_YOUR ASSIGNMENT_
Report each line of the records below that uses the word "blue".

[Dataset excerpts]
-------------------------
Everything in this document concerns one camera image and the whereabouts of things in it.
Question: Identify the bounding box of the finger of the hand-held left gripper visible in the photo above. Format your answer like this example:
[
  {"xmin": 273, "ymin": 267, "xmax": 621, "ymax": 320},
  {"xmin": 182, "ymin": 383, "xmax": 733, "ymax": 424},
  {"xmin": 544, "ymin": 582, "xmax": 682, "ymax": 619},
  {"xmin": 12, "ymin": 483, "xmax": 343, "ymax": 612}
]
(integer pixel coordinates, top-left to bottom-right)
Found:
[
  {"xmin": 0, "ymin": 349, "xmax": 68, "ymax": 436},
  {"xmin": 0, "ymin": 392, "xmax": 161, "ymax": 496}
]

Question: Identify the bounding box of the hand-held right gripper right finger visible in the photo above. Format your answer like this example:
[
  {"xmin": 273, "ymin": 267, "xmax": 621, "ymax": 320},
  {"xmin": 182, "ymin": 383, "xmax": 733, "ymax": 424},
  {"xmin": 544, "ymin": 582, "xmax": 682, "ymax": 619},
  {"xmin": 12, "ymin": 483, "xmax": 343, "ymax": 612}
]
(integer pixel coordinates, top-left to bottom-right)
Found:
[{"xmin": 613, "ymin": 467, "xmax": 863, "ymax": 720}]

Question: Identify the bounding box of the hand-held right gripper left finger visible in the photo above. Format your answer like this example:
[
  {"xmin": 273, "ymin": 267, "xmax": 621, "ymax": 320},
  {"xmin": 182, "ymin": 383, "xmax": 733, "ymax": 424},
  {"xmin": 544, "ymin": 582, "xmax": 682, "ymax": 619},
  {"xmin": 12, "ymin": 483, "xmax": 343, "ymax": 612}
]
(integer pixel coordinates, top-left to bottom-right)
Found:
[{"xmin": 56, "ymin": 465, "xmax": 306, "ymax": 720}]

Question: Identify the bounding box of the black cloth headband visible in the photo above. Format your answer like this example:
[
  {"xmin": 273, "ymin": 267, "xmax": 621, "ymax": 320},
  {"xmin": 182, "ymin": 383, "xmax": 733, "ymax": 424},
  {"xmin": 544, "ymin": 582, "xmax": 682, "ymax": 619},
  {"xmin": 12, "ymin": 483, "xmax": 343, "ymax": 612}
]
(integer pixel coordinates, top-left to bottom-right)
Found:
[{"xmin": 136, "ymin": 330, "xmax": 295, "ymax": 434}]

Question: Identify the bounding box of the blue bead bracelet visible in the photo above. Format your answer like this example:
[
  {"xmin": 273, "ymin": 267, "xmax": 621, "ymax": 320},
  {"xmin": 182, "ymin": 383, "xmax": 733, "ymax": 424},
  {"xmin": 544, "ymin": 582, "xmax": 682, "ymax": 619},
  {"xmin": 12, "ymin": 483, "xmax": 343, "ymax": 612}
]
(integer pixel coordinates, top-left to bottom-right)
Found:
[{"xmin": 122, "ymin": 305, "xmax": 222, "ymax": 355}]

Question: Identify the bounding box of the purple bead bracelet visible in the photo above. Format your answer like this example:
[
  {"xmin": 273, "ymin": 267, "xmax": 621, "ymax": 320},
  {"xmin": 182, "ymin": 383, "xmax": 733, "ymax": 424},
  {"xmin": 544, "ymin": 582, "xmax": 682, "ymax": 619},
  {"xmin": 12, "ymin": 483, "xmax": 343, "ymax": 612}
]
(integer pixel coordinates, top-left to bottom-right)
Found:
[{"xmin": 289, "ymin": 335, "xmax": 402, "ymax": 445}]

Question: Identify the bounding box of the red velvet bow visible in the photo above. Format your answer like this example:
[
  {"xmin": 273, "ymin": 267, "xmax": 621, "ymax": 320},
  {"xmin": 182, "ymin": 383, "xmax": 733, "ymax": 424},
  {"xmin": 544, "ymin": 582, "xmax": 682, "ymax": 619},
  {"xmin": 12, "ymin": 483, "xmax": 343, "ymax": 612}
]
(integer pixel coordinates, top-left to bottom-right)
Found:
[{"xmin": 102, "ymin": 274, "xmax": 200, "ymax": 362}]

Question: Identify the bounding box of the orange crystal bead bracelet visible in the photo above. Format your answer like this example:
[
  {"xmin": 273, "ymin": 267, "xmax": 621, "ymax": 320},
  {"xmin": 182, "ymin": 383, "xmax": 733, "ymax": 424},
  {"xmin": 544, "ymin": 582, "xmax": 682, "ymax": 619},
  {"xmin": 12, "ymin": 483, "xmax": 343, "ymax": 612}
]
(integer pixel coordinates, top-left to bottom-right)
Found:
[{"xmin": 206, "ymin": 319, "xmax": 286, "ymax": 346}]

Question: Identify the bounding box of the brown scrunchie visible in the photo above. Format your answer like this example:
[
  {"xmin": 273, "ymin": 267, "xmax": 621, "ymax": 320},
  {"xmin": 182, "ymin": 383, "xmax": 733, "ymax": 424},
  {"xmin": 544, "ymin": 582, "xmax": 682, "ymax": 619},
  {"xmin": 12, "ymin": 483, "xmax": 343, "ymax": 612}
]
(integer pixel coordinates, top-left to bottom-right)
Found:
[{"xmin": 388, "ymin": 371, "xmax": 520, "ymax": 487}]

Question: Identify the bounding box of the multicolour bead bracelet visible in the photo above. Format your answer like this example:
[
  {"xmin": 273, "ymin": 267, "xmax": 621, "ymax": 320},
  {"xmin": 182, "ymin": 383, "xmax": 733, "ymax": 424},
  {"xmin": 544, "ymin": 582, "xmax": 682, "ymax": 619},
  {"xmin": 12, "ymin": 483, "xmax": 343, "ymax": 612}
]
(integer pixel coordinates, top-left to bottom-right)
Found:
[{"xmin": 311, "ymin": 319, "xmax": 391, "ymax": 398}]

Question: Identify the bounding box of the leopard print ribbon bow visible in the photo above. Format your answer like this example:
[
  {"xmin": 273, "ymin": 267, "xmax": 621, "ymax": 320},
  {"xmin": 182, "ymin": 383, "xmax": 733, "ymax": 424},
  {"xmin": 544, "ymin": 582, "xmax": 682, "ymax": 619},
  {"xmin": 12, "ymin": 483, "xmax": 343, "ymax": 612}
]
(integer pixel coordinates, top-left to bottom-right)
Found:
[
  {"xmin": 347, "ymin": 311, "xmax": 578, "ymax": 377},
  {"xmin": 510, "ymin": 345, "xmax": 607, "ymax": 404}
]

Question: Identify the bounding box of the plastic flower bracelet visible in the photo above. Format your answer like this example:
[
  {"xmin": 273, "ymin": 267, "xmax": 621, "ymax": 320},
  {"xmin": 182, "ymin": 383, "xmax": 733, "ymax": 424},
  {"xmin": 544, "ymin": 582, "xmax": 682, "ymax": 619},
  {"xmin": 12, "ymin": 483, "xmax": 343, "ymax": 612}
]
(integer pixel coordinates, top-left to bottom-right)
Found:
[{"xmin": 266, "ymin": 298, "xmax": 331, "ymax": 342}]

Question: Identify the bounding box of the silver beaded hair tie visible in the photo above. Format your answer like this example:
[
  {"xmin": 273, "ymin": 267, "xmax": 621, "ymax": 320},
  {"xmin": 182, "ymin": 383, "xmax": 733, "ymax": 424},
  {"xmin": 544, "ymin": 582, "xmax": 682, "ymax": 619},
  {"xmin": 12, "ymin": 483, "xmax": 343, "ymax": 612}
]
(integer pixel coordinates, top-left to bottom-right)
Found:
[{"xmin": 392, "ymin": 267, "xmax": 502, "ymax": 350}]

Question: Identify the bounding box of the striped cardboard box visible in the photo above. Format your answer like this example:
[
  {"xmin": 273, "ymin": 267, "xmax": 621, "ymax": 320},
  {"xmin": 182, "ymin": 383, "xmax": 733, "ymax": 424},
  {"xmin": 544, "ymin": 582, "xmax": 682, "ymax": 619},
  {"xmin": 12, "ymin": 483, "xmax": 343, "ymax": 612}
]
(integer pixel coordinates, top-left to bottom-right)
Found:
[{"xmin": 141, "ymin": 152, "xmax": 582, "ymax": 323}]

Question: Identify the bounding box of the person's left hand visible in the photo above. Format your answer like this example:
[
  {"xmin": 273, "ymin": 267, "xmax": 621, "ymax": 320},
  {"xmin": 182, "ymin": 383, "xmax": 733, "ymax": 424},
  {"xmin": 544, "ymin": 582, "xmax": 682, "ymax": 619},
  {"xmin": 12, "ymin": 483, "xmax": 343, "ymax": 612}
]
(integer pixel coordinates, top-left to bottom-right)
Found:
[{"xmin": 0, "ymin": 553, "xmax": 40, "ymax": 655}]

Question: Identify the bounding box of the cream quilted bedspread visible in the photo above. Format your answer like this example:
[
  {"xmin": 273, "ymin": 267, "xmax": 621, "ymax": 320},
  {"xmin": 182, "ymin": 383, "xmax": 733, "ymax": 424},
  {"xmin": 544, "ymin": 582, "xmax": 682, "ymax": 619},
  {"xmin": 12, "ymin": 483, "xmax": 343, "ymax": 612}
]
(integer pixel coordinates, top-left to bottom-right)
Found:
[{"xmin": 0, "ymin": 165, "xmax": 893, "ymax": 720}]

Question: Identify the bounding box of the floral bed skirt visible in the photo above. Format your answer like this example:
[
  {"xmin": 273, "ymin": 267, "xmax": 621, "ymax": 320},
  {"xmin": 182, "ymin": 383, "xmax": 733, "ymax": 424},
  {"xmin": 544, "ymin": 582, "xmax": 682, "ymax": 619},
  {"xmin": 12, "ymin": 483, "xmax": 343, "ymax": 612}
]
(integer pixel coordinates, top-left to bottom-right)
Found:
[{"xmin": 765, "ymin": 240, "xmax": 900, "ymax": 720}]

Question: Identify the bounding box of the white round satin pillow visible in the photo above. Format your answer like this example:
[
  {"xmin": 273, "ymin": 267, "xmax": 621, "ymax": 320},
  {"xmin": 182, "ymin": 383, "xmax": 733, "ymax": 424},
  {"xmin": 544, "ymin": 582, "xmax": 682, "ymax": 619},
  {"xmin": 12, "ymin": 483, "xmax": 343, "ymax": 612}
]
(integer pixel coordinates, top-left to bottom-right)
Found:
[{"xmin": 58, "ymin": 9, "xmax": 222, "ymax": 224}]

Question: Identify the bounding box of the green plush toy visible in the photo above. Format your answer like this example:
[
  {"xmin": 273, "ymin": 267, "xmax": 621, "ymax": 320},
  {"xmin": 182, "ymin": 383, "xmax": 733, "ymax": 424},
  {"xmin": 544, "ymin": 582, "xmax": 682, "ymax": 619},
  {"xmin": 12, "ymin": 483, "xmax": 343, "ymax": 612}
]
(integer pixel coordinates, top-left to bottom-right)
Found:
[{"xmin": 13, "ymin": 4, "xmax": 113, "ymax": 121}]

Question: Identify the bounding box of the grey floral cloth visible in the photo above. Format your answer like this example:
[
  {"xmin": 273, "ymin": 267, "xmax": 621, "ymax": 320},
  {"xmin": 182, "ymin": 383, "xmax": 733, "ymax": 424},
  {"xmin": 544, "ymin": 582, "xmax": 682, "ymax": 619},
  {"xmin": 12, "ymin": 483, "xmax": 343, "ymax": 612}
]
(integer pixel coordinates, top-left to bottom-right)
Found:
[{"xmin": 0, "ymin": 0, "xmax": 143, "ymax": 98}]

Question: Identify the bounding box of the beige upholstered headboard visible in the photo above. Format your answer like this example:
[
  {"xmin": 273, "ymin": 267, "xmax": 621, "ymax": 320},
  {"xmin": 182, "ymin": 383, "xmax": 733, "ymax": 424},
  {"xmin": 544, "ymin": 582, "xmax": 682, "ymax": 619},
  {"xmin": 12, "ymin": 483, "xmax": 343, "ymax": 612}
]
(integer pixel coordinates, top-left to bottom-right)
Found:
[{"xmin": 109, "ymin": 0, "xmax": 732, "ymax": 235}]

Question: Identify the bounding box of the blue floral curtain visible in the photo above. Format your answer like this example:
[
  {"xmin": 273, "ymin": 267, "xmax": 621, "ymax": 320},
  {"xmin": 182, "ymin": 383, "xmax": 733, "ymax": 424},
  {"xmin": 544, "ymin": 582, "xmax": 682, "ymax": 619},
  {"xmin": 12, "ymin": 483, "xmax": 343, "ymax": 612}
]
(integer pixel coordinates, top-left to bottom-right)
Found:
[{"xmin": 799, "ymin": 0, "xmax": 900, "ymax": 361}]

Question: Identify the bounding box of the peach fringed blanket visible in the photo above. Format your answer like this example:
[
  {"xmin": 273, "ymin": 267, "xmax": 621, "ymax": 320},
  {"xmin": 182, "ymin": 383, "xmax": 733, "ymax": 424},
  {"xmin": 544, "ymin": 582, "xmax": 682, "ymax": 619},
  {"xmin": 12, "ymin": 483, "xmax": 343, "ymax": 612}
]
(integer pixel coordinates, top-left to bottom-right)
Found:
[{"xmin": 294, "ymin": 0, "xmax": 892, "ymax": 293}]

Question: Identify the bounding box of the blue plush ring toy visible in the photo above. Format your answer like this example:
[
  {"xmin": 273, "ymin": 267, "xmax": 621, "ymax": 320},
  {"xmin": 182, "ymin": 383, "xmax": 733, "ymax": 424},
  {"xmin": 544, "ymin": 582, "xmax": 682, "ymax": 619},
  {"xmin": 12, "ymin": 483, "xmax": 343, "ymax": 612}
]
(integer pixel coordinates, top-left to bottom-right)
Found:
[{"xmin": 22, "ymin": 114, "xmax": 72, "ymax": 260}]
-------------------------
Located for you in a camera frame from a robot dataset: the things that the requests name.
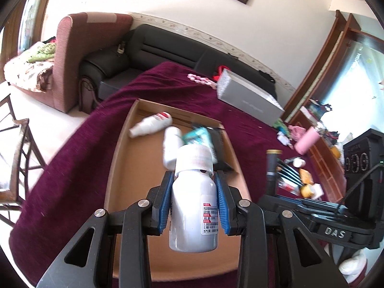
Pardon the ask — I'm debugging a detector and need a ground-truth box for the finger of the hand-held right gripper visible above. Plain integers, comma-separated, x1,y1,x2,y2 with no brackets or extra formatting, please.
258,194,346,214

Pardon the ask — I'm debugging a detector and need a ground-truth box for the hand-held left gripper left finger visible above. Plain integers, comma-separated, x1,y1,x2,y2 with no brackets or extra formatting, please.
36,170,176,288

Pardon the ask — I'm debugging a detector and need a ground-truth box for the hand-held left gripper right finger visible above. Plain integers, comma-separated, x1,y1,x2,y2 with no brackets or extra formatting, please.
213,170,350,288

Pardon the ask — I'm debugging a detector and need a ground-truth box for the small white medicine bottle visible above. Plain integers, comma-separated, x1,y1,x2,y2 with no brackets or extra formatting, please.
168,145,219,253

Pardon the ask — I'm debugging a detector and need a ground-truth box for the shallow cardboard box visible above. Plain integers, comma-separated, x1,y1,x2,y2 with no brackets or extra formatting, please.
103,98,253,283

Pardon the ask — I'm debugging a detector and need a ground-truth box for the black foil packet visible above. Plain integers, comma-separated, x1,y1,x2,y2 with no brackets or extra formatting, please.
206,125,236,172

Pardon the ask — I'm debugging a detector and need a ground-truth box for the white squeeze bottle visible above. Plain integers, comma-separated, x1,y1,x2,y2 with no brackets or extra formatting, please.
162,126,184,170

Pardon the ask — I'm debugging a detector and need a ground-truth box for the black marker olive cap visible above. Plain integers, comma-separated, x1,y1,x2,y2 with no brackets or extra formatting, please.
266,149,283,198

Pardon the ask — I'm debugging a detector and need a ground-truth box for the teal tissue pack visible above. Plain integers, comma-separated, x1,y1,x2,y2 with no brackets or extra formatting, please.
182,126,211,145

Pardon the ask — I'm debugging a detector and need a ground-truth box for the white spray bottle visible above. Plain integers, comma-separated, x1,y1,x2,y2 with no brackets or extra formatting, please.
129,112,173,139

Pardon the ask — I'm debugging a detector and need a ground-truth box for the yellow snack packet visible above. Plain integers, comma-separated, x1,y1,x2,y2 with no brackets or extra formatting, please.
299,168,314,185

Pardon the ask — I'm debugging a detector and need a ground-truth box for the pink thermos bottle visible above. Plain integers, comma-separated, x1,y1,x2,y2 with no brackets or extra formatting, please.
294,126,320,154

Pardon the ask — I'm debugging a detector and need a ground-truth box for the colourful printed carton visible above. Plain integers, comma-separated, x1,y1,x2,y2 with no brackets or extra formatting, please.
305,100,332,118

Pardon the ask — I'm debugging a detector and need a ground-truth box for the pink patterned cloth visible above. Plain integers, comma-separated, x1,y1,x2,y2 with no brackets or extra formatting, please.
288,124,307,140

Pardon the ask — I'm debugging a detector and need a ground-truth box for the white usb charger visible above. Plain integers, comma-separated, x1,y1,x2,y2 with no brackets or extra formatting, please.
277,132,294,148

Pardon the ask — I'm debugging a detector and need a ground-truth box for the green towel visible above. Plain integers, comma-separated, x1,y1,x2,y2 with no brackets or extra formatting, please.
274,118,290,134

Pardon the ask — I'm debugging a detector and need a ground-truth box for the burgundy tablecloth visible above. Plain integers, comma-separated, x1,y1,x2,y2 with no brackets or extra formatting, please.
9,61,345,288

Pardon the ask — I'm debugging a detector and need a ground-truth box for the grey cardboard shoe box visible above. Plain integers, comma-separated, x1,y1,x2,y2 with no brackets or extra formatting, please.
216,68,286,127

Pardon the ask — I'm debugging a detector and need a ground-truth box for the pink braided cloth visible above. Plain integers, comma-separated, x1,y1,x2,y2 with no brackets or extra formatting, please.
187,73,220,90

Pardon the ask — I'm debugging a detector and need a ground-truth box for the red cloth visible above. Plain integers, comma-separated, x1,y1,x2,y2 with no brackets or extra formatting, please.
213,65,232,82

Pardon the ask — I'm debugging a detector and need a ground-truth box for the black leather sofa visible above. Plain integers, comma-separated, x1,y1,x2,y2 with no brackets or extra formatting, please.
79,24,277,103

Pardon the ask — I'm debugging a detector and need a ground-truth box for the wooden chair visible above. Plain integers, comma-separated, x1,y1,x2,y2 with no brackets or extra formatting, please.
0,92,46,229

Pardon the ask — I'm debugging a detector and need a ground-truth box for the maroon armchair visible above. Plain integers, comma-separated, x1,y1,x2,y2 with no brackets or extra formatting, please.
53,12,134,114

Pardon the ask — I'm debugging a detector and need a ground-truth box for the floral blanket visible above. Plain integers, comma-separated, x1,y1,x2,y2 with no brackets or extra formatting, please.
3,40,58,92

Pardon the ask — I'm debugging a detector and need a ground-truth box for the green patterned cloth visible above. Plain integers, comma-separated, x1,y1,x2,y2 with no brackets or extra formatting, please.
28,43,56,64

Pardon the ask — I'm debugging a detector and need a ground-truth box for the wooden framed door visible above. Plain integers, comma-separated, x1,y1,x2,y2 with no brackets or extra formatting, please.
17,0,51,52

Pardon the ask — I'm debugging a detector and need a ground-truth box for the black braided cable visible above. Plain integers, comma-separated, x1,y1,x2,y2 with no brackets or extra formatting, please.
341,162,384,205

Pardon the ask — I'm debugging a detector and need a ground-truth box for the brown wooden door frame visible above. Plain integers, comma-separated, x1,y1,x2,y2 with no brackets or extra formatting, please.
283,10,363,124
-------------------------
_SOLUTION TO THIS EXERCISE_
Question: Identify the bounding box of the blue bead bracelet visible in the photo above. Format your answer like this example:
Question: Identify the bounding box of the blue floral curtain visible in the photo above. Format your answer like this example:
Question: Identify the bounding box of the blue plush ring toy visible in the photo above. Format your answer like this example:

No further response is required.